ESKİDEN
Eskiler, ‘bizim zamanımızda böyle değildi’ diye başlayan cümlelerin ardından gelen yazılı sınav sorusu gibi, soru ve cevaplara başladığında, bizler yeni nesil ‘geçmiş dönem’ ebeveynlerini dinlerken eyvah dediğimiz, o cümlelerin ardı arkası kesilmeyeceğini bilirdik. Aynı zamanda sıranın kendi içsel sorunlarına dönüşeceğini de bilirdik.
Anlatılanlar ve onların bizlere aktardıkları, bir tek özgeçmişle başlayıp bitiverecek gibi durmayan nasihatleri, ivedilikle kendilerine öğütlenen ve kendilerinden sonrakilere kuşaktan kuşağa cümleleri bir bir aksettirir, anlatır dururlardı. Bir satır bile atlamadan, hiç bıkmadan usanmadan… Sanki dünyaya gelme ve getirme görevleri buymuşçasına! Emir eri gibi…

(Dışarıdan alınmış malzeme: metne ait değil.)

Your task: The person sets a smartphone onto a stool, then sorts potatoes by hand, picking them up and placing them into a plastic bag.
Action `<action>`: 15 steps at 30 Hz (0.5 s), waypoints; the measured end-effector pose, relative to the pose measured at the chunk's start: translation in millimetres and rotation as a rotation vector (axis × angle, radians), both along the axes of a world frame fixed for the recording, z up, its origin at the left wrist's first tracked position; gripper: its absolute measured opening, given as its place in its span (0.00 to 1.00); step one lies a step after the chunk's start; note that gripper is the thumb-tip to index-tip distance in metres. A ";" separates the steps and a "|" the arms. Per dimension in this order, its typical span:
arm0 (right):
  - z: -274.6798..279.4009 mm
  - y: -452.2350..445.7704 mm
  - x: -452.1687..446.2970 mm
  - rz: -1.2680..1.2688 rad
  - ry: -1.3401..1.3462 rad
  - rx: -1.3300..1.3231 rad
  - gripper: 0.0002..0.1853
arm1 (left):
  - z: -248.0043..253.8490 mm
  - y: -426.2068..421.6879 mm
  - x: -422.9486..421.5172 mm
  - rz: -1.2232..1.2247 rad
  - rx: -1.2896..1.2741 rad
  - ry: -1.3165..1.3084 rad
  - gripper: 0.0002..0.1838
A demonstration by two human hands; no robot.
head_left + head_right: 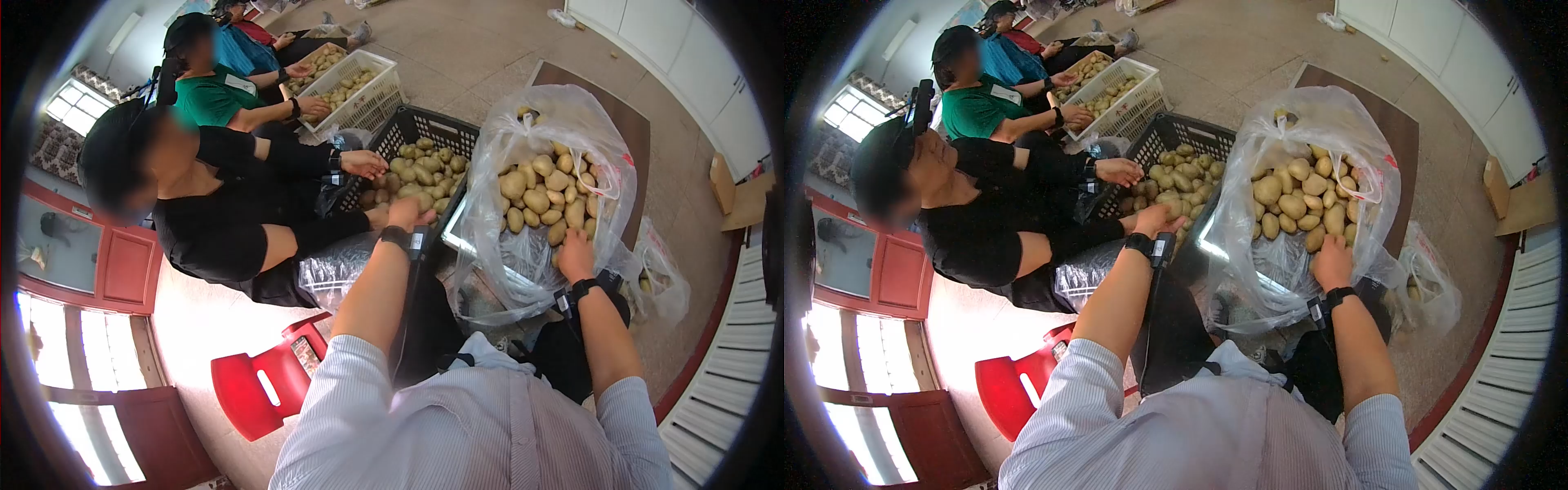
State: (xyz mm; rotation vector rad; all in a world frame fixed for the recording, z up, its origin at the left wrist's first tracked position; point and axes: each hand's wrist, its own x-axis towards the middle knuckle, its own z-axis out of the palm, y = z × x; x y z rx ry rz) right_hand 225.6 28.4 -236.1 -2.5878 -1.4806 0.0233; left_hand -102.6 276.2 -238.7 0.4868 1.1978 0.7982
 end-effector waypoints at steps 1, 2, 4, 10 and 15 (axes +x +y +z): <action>-1.1 0.0 -0.5 0.001 0.062 -0.021 0.20 | -8.0 2.0 -6.5 -0.117 0.105 0.077 0.14; -2.4 -0.6 -0.6 0.000 0.124 -0.043 0.22 | -16.2 4.6 -9.6 -0.232 0.229 0.179 0.16; -17.8 -3.3 -7.0 -0.016 0.167 0.017 0.25 | -22.0 11.0 -20.5 -0.674 0.743 0.769 0.18; -19.2 -3.7 -21.1 -0.047 0.340 0.092 0.28 | -51.8 40.9 -40.0 -1.025 1.117 1.290 0.26; -46.7 -6.1 -8.2 0.061 0.230 0.273 0.21 | -57.1 33.7 -30.4 -0.956 1.089 1.530 0.22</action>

Hiçbir zaman sonu gelmez. Böylece devam eder gider. Bir çoğumuza eğitici ve öğretici bol nasihatleri vardır. Çünkü onlar ebeveyndir. Her zaman haklı olduklarını savunurlar. Ve bu sözler pek çok insana ağır gelse de görmezden gelemeyiz.

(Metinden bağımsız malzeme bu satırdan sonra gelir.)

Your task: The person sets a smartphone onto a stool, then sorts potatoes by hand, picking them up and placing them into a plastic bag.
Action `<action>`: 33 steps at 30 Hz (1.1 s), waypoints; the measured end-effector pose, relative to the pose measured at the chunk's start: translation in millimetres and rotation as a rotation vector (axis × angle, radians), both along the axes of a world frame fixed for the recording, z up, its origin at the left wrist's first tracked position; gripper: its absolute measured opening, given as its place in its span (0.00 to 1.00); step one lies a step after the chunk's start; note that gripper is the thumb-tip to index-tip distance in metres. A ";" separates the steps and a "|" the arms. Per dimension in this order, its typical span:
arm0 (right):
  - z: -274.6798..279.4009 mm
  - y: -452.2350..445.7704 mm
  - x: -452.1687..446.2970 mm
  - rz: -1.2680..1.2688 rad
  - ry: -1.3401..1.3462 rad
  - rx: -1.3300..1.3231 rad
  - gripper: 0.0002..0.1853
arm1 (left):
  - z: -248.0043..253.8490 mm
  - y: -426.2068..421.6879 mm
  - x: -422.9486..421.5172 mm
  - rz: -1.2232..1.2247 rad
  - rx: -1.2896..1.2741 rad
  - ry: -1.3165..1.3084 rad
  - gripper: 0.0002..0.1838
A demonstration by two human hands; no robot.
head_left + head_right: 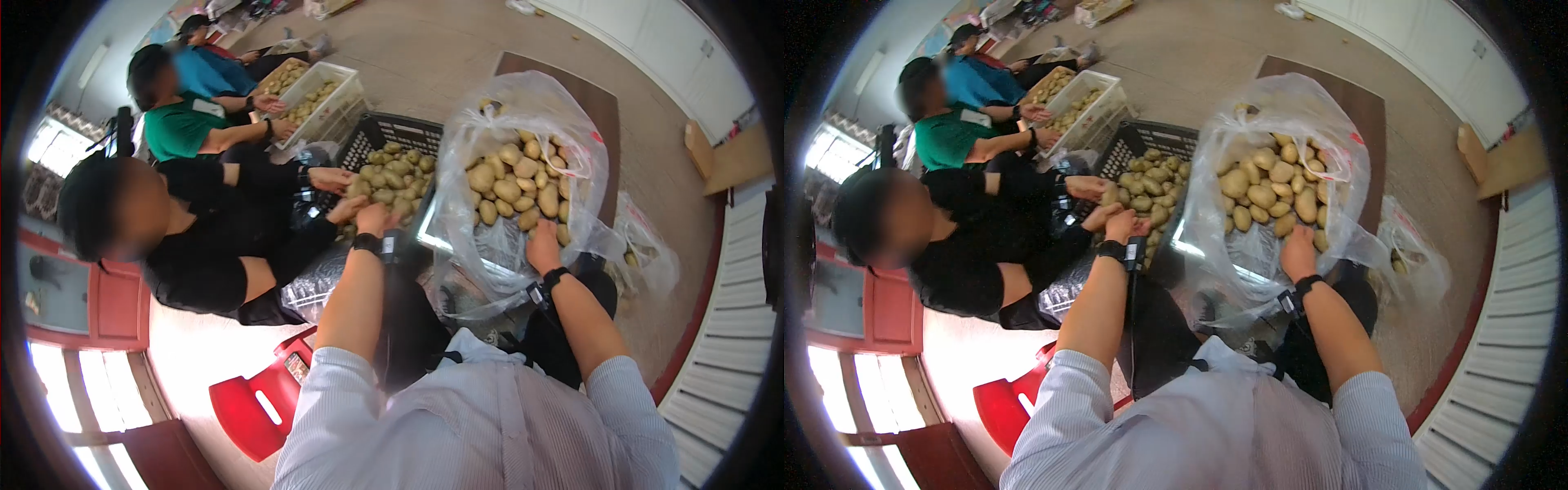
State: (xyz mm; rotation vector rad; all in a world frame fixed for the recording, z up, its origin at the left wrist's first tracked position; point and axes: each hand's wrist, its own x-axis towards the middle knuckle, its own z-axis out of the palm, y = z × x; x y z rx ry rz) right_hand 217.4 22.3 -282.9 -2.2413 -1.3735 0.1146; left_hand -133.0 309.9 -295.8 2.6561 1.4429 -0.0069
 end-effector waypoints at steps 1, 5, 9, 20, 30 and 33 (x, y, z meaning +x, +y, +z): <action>13.3 -0.3 -5.4 -0.026 0.046 -0.014 0.20 | 9.0 -4.0 3.2 0.028 -0.054 -0.073 0.20; 15.9 2.3 -3.7 -0.167 0.134 -0.036 0.21 | 15.9 -11.1 13.4 0.619 -1.004 -1.283 0.14; 32.3 8.3 0.4 -0.226 0.191 0.068 0.23 | 36.1 -22.5 23.7 0.772 -1.137 -1.490 0.15; 92.1 33.6 -37.7 -0.121 1.479 0.086 0.20 | 96.2 -63.0 59.6 0.587 -1.291 -1.268 0.20; 110.1 69.9 -107.7 0.211 1.146 0.027 0.24 | 135.9 -97.4 89.5 0.372 -1.587 -0.859 0.28; 110.0 67.9 -107.7 0.294 0.986 0.087 0.23 | 143.8 -102.4 93.1 0.199 -1.681 -0.900 0.24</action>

Onların çoğu da çocukluktan ergenliğe, ergenlikten yetişkinliğe geçişlerini basamak basamak iniş çıkışlarını kim sorgulayabilirdi ki? Onca yaşanmışlıkları varken üstelik.
Her bir ebeveyn kendi öz geçmişinin ne kadarını dile getirip gerçekle yüzleşip anlatabilirdi? Ne kadarını verebilirdi!? Bu kişi kendi çocuğu dahi olsa? Günümüz koşullarıyla kıyaslayabilir miydik peki? Bu düşünce bütününde geçmişine haksızlık gibi algılanabilir miydi?
Her dönemin yaşanan şartlara göre zorlukları vardır elbet. O zamanın şartlarına göre zorluklar yaşandığı aşikar. Her ebeveyn ise kendince tutum sergilediği bir iradeyi temsil eder. Sonu gelmeyen çekişmeler, aile içi kavgalar sergiler çoğu. Burada en çok da kardeşler arası yarışta kendini gösterir. Rekabete varan stratejik anlaşmalar, kavga ve didişmelerle kendini gösterir. Sanırsın ki siyaseti inşaa ediyorlar. Anne-kız, baba-oğul hangi alemden gelmiştir? Oysa aynı ortamı paylaşıp yaşadıkları bir mahal olunca kutuplaşmalara kadar giden gergin tutumları, bağlılık ve aile kavramı ile tüm yaşanmışlıkları unutuluverir.
Öyle ki, bir anne babadan dünyaya gelmediklerini inkâra kadar giden tuhaf ilişkileri yansıtırlar. Ben demiştim diye başlayan, böbürlenerek devam edilen, geçmiş ve günümüz sözlerindense inkâra bile hiç gerek duymazlar. Zamanımıza değin gelen yansımalar, ebeveynlerin sergiledikleri tutumlara bir örnek teşkil eden ise kendi çocuklarıdır…!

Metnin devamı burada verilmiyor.